Common mistakes learners make

  1. Postponing katakana for months. It's 20% of real-world reading. Learn it immediately after hiragana while the kana-learning skill is fresh.
  2. Trusting English pronunciation. The katakana word is the Japanese word now. エネルギー (energy) is "enerugii" — from German — and saying it the English way won't be understood.
  3. Ignoring small ッ and the long bar. ロック (rock) vs ロク (six-ish) — the sokuon and chōonpu carry meaning, exactly like hiragana's small っ and long vowels.
  4. Sloppy シ/ツ handwriting. Decide the up-stroke/down-stroke rule early or you'll write ambiguous kana forever.
  5. Only reading, never writing names. You'll need to write your own name in katakana on every form in Japan. Practice it until it's automatic.
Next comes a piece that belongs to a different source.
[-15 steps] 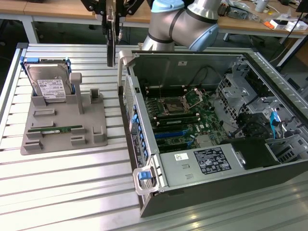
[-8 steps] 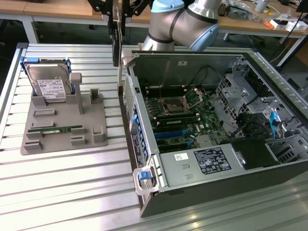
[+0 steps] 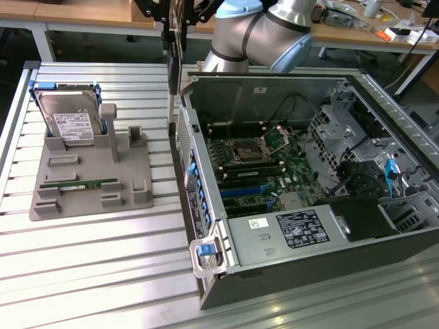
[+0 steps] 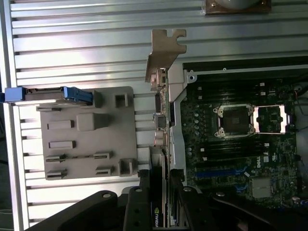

Hiragana vs Katakana: Quick Comparison

HiraganaKatakana
Shapecurvy, flowingangular, sharp
Used forgrammar, native wordsloanwords, names, emphasis
Long vowelsspelled with vowels (おう, えい)a bar: ー
Origincursive simplification of kanjifragments of kanji
Learn itfirstimmediately after

Frequently Asked Questions

How long does it take to learn katakana?

Recognition: 4–7 days if you already know hiragana (the sounds are identical). Reliable retention takes 3–4 weeks of regular real-word reading, because katakana appears less often in textbooks.

Why does Japanese have two phonetic alphabets?

Historical accident that became convention: hiragana evolved from cursive kanji (used in classical women's literature), katakana from kanji fragments (used by monks annotating Chinese texts). Modern Japanese assigned them complementary jobs.

How do I write my name in katakana?

Break it into Japanese syllables using the conversion rules above: pad consonant clusters with う/お, L→R, V→B, stretch stressed vowels with ー. "Michael" → マイケル, "Sarah" → セーラ or サラ. When two spellings are possible, both are usually acceptable.

What is the small ッ in katakana?

Same as hiragana's small っ: a one-beat pause that doubles the following consonant. ロック (rokku, rock), カップ (kappu, cup). It is everywhere in loanwords because English short vowels + final consonants convert to っ + padded consonant.

Do Japanese people ever write native words in katakana?

Yes — for emphasis (like italics), in scientific names for animals and plants, in onomatopoeia, and for stylistic effect in advertising and manga. ネコ instead of 猫 is common in casual or scientific writing.

Is ヲ ever used?

Almost never. The object particle is written を (hiragana) even in otherwise katakana text. You'll see ヲ mainly in retro video games and stylized branding.


Summary and Next Steps

Katakana is the same 46 sounds you already know, in angular clothing, plus three upgrades: the long-vowel bar ー, extended combinations for foreign sounds, and a systematic set of rules for converting foreign words. Learn it in ten days, win the シツソン battle early, and then read real-world material — menus, games, brand names — until retention is permanent.